• _EXERCISE DETAILS_:
An exact reproduction is needed of every line from the beginning of the data down to and including the line that contains "Kindly outline the thin", minus the pictures.

• _RECORD SET_:
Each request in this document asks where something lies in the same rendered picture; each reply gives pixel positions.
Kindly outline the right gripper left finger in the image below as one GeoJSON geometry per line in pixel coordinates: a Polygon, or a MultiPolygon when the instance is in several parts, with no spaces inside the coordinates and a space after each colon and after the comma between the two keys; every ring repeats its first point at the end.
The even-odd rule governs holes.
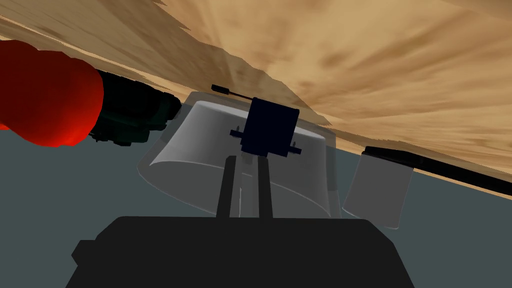
{"type": "Polygon", "coordinates": [[[230,155],[225,160],[221,188],[217,202],[216,218],[230,217],[236,172],[236,159],[237,157],[235,155],[230,155]]]}

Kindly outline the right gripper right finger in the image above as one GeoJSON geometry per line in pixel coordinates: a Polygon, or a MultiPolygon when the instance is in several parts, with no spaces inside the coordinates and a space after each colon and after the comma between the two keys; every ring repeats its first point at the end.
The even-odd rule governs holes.
{"type": "Polygon", "coordinates": [[[260,219],[273,218],[272,191],[269,161],[266,157],[257,157],[258,210],[260,219]]]}

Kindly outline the thin black rod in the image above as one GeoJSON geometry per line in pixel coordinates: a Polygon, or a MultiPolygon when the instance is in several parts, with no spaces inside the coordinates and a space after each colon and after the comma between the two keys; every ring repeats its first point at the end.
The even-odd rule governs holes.
{"type": "Polygon", "coordinates": [[[240,97],[240,98],[243,98],[243,99],[247,99],[247,100],[252,100],[253,99],[252,97],[248,97],[248,96],[244,96],[244,95],[241,95],[241,94],[234,93],[234,92],[230,91],[230,89],[227,88],[227,87],[218,86],[218,85],[215,85],[215,84],[211,85],[211,90],[214,91],[214,92],[220,93],[220,94],[237,96],[237,97],[240,97]]]}

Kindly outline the flat black slab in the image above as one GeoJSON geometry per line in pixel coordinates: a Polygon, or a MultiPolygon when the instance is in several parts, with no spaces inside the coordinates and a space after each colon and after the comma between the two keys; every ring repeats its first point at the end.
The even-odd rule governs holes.
{"type": "Polygon", "coordinates": [[[419,154],[375,146],[365,147],[362,154],[512,197],[512,182],[434,160],[419,154]]]}

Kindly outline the grey cup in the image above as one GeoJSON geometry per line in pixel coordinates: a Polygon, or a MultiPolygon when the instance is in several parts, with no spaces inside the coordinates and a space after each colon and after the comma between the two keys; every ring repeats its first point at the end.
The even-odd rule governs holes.
{"type": "Polygon", "coordinates": [[[342,209],[373,225],[398,229],[413,171],[363,152],[342,209]]]}

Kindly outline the red round object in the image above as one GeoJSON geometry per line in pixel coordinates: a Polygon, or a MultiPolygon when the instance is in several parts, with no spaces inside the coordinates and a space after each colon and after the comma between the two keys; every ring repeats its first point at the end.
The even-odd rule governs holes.
{"type": "Polygon", "coordinates": [[[103,100],[103,80],[89,63],[0,41],[0,131],[38,146],[75,146],[97,123],[103,100]]]}

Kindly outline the dark green object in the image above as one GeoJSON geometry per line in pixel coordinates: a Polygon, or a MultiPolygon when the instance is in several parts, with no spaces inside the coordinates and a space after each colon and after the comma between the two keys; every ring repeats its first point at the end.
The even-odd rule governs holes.
{"type": "Polygon", "coordinates": [[[103,83],[100,115],[89,136],[122,147],[146,143],[151,131],[163,131],[182,107],[171,93],[107,71],[99,70],[103,83]]]}

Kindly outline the dark blue block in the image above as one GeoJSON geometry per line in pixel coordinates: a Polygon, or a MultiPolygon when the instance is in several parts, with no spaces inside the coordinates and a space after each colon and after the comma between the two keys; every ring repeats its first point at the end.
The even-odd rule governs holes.
{"type": "Polygon", "coordinates": [[[255,156],[275,154],[287,157],[300,154],[293,136],[300,110],[254,97],[242,131],[231,130],[230,135],[240,139],[241,151],[255,156]]]}

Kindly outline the translucent grey pot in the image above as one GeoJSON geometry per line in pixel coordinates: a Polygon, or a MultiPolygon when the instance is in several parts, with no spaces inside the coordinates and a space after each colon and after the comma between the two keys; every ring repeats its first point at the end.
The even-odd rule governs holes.
{"type": "MultiPolygon", "coordinates": [[[[258,217],[258,159],[243,153],[231,130],[243,129],[250,104],[193,91],[178,115],[139,162],[140,175],[171,197],[216,214],[225,162],[236,156],[233,217],[258,217]]],[[[336,136],[299,119],[292,143],[300,154],[269,154],[274,218],[341,218],[336,136]]]]}

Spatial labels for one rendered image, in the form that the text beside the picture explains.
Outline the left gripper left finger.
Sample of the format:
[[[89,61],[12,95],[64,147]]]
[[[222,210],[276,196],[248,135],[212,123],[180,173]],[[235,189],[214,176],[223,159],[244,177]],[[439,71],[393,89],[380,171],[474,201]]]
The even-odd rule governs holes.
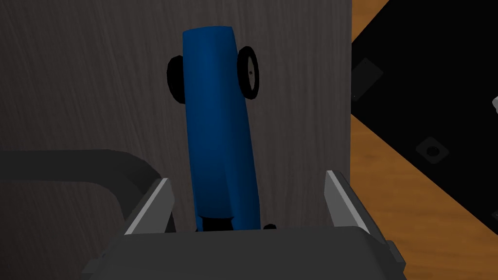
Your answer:
[[[154,185],[152,192],[147,195],[145,203],[140,207],[125,234],[164,233],[174,202],[171,181],[167,178],[160,179]]]

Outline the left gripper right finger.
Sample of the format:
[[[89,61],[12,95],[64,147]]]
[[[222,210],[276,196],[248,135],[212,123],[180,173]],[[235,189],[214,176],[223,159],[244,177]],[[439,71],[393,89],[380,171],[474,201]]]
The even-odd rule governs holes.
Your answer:
[[[324,198],[334,226],[359,227],[380,243],[386,243],[374,219],[341,172],[326,172]]]

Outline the blue toy car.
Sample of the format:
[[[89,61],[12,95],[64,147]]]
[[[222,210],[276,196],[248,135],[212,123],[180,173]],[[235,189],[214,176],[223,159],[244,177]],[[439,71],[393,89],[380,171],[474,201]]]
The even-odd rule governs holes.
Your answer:
[[[261,229],[246,106],[260,89],[253,48],[237,48],[230,26],[186,30],[167,84],[185,106],[196,229]]]

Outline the dark grey wooden table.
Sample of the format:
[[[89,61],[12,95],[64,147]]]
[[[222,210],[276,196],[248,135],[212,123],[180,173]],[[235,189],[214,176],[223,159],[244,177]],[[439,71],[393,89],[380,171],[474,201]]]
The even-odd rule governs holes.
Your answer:
[[[171,179],[195,229],[184,105],[168,89],[185,30],[251,46],[247,101],[261,221],[329,226],[327,170],[350,174],[352,0],[0,0],[0,150],[112,149]]]

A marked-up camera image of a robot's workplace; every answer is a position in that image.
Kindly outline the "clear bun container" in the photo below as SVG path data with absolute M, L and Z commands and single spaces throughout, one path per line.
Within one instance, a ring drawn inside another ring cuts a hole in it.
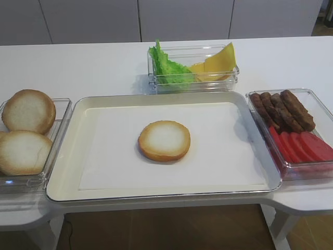
M 54 98 L 56 117 L 53 126 L 45 134 L 52 141 L 52 147 L 43 170 L 35 175 L 7 176 L 1 173 L 1 194 L 40 192 L 52 172 L 55 159 L 72 114 L 72 101 L 68 98 Z

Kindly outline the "bun half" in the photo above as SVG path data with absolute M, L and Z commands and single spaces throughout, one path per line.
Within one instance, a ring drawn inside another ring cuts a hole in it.
M 21 90 L 5 104 L 2 122 L 10 131 L 28 130 L 46 134 L 55 121 L 56 107 L 51 98 L 38 90 Z
M 40 173 L 53 142 L 36 132 L 19 130 L 1 137 L 1 172 L 8 176 Z

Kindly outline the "green lettuce leaf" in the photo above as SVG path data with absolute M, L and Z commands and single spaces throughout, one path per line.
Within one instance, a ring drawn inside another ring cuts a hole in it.
M 187 66 L 169 60 L 169 56 L 161 49 L 159 40 L 149 48 L 149 54 L 153 59 L 153 68 L 159 78 L 159 83 L 164 85 L 191 84 L 195 82 L 195 76 Z

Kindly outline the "white paper liner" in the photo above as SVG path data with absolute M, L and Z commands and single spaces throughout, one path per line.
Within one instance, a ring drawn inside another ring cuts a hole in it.
M 174 163 L 154 162 L 138 149 L 143 128 L 172 120 L 189 129 L 188 153 Z M 83 190 L 125 190 L 128 196 L 198 193 L 263 184 L 240 109 L 233 103 L 89 108 Z

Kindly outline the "bun half rear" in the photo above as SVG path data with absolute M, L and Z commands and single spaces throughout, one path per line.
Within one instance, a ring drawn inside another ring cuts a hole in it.
M 55 121 L 56 107 L 51 98 L 38 90 L 21 90 L 5 104 L 2 122 L 10 131 L 28 130 L 46 134 Z

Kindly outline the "red tomato slice rightmost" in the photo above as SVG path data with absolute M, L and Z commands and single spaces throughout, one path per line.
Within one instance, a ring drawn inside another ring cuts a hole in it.
M 332 147 L 310 132 L 300 134 L 300 143 L 304 151 L 315 161 L 331 161 Z

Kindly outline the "bun half front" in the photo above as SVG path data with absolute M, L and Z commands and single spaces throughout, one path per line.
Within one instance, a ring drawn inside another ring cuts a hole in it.
M 53 142 L 36 132 L 19 130 L 1 137 L 1 172 L 8 176 L 40 173 Z

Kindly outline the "brown patty rightmost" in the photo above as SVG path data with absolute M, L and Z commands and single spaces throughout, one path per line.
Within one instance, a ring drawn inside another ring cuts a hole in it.
M 311 132 L 315 129 L 313 116 L 309 114 L 308 110 L 291 91 L 282 91 L 280 98 L 288 111 L 305 131 Z

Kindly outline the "white serving tray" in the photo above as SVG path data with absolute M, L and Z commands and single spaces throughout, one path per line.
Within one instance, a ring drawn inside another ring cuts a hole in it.
M 247 130 L 248 140 L 254 156 L 260 162 L 260 173 L 264 177 L 263 184 L 257 184 L 255 186 L 248 185 L 246 189 L 242 189 L 242 187 L 238 185 L 234 190 L 226 189 L 219 192 L 146 193 L 136 196 L 128 196 L 125 190 L 83 190 L 80 188 L 89 141 L 89 137 L 83 134 L 82 128 L 83 113 L 87 109 L 218 104 L 227 102 L 235 104 L 240 109 L 241 118 Z M 95 96 L 83 98 L 76 103 L 46 186 L 46 194 L 50 199 L 57 202 L 120 198 L 136 199 L 158 196 L 172 197 L 208 194 L 263 193 L 278 189 L 281 183 L 280 172 L 271 157 L 270 150 L 254 122 L 245 98 L 239 93 L 229 91 L 160 95 Z

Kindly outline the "bun half toasted edge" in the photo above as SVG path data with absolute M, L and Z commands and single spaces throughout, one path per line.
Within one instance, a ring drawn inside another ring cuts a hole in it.
M 138 137 L 141 153 L 159 162 L 177 161 L 183 158 L 191 143 L 189 130 L 176 121 L 161 120 L 150 123 Z

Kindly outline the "yellow cheese slice flat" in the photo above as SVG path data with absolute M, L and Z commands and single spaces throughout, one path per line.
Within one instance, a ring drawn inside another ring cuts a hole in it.
M 206 72 L 204 70 L 204 63 L 200 62 L 189 67 L 190 71 L 195 74 L 196 81 L 211 82 L 211 81 L 223 81 L 230 77 L 230 74 L 224 72 Z

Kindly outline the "red tomato slice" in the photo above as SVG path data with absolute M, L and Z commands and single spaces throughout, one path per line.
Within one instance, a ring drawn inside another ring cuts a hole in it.
M 290 133 L 289 143 L 302 162 L 314 161 L 314 159 L 303 149 L 300 142 L 300 134 L 295 132 Z
M 300 143 L 304 151 L 315 161 L 331 161 L 332 147 L 310 132 L 300 134 Z
M 294 149 L 292 148 L 291 144 L 289 143 L 289 133 L 282 132 L 279 135 L 279 139 L 280 139 L 280 141 L 281 141 L 284 149 L 288 153 L 291 161 L 293 163 L 302 163 L 303 160 L 297 155 L 297 153 L 294 151 Z
M 273 126 L 270 126 L 269 131 L 270 131 L 270 134 L 271 134 L 274 142 L 276 143 L 281 155 L 283 156 L 284 160 L 289 162 L 289 163 L 293 163 L 292 158 L 290 157 L 290 155 L 288 154 L 288 152 L 286 151 L 286 149 L 282 145 L 282 143 L 280 141 L 280 138 L 279 138 L 279 135 L 276 132 L 275 128 Z

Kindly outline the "clear patty tomato container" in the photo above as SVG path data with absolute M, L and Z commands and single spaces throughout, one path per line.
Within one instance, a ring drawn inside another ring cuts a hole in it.
M 286 89 L 291 91 L 308 110 L 309 114 L 313 116 L 315 122 L 315 129 L 310 133 L 322 139 L 325 143 L 332 147 L 332 113 L 325 107 L 325 105 L 318 99 L 318 97 L 309 89 Z M 332 178 L 332 160 L 331 161 L 313 161 L 290 163 L 284 160 L 276 143 L 274 142 L 269 127 L 265 124 L 262 117 L 257 112 L 250 100 L 250 95 L 258 93 L 259 95 L 264 92 L 279 94 L 284 90 L 269 90 L 269 91 L 254 91 L 246 95 L 252 113 L 259 130 L 262 132 L 263 137 L 271 152 L 278 169 L 281 172 L 283 180 L 302 180 L 302 179 L 321 179 Z

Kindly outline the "yellow cheese slice upright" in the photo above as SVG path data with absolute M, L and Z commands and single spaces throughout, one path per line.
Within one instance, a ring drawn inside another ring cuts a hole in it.
M 208 57 L 204 62 L 205 72 L 229 72 L 236 67 L 233 43 L 227 44 L 220 52 Z

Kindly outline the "brown patty leftmost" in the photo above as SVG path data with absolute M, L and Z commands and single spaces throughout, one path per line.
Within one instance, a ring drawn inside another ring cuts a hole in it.
M 277 132 L 279 132 L 280 126 L 275 123 L 275 121 L 270 117 L 270 115 L 266 111 L 266 109 L 261 101 L 260 95 L 258 93 L 251 94 L 250 100 L 252 101 L 252 104 L 256 108 L 259 115 L 264 120 L 265 124 L 268 127 L 273 127 Z

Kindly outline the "clear lettuce cheese container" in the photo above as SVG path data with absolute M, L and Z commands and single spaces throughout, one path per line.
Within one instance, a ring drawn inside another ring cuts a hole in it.
M 197 63 L 204 63 L 208 57 L 211 57 L 220 52 L 226 45 L 197 45 L 197 46 L 176 46 L 176 47 L 162 47 L 161 49 L 169 56 L 169 60 L 180 63 L 188 68 Z M 231 91 L 235 88 L 238 82 L 239 68 L 236 67 L 229 72 L 230 77 L 223 81 L 200 82 L 196 81 L 191 84 L 174 84 L 164 85 L 159 83 L 159 78 L 155 74 L 153 68 L 153 59 L 147 52 L 148 57 L 148 79 L 149 86 L 153 92 L 157 94 L 162 93 L 177 93 L 177 92 L 196 92 L 196 91 Z

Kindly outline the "brown patty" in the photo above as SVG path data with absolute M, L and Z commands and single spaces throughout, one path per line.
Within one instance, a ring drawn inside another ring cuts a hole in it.
M 273 119 L 273 121 L 279 126 L 278 133 L 281 133 L 283 131 L 290 132 L 290 127 L 285 123 L 281 115 L 278 113 L 278 111 L 275 109 L 275 106 L 271 102 L 271 94 L 269 92 L 264 92 L 260 94 L 261 101 L 263 103 L 263 106 L 265 107 L 267 113 L 270 115 L 270 117 Z
M 270 117 L 270 115 L 266 111 L 266 109 L 261 101 L 260 95 L 258 93 L 251 94 L 250 100 L 252 101 L 252 104 L 256 108 L 259 115 L 264 120 L 265 124 L 268 127 L 273 127 L 277 132 L 279 132 L 280 126 L 275 123 L 275 121 Z
M 308 110 L 291 91 L 282 91 L 280 98 L 288 111 L 305 131 L 311 132 L 315 129 L 313 116 L 309 114 Z
M 290 131 L 301 133 L 304 131 L 304 129 L 300 126 L 300 124 L 296 121 L 296 119 L 293 117 L 293 115 L 290 113 L 290 111 L 287 109 L 285 104 L 280 98 L 279 94 L 273 94 L 271 96 L 271 102 L 274 105 L 277 112 L 282 117 L 283 121 L 286 123 L 286 125 L 290 128 Z

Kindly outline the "red tomato slice leftmost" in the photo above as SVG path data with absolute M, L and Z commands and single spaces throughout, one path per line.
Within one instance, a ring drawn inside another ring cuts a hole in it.
M 270 126 L 269 131 L 270 131 L 270 134 L 271 134 L 274 142 L 276 143 L 281 155 L 283 156 L 284 160 L 289 162 L 289 163 L 293 163 L 292 158 L 290 157 L 290 155 L 288 154 L 288 152 L 286 151 L 286 149 L 282 145 L 282 143 L 280 141 L 280 138 L 279 138 L 279 135 L 276 132 L 275 128 L 273 126 Z

• _YOUR RESPONSE_:
Each request in this document asks where something lies in the same rendered picture; each reply gives pixel positions.
Kindly outline the right gripper left finger in the image below as one GeoJSON geometry per line in pixel coordinates: a Polygon, or a MultiPolygon when the instance is in several parts, with no spaces inside the coordinates and a space after each colon and after the comma between the two keys; every ring repeats its first point at the end.
The even-odd rule governs holes.
{"type": "Polygon", "coordinates": [[[230,155],[225,160],[221,188],[217,202],[216,218],[230,217],[236,172],[236,159],[237,157],[235,155],[230,155]]]}

Kindly outline the right gripper right finger in the image above as one GeoJSON geometry per line in pixel coordinates: a Polygon, or a MultiPolygon when the instance is in several parts, with no spaces inside the coordinates and a space after each colon and after the comma between the two keys; every ring repeats its first point at the end.
The even-odd rule governs holes.
{"type": "Polygon", "coordinates": [[[260,219],[273,218],[272,191],[269,161],[266,157],[257,157],[258,210],[260,219]]]}

Kindly outline the thin black rod in the image above as one GeoJSON geometry per line in pixel coordinates: a Polygon, or a MultiPolygon when the instance is in several parts, with no spaces inside the coordinates and a space after each colon and after the comma between the two keys; every ring repeats its first point at the end.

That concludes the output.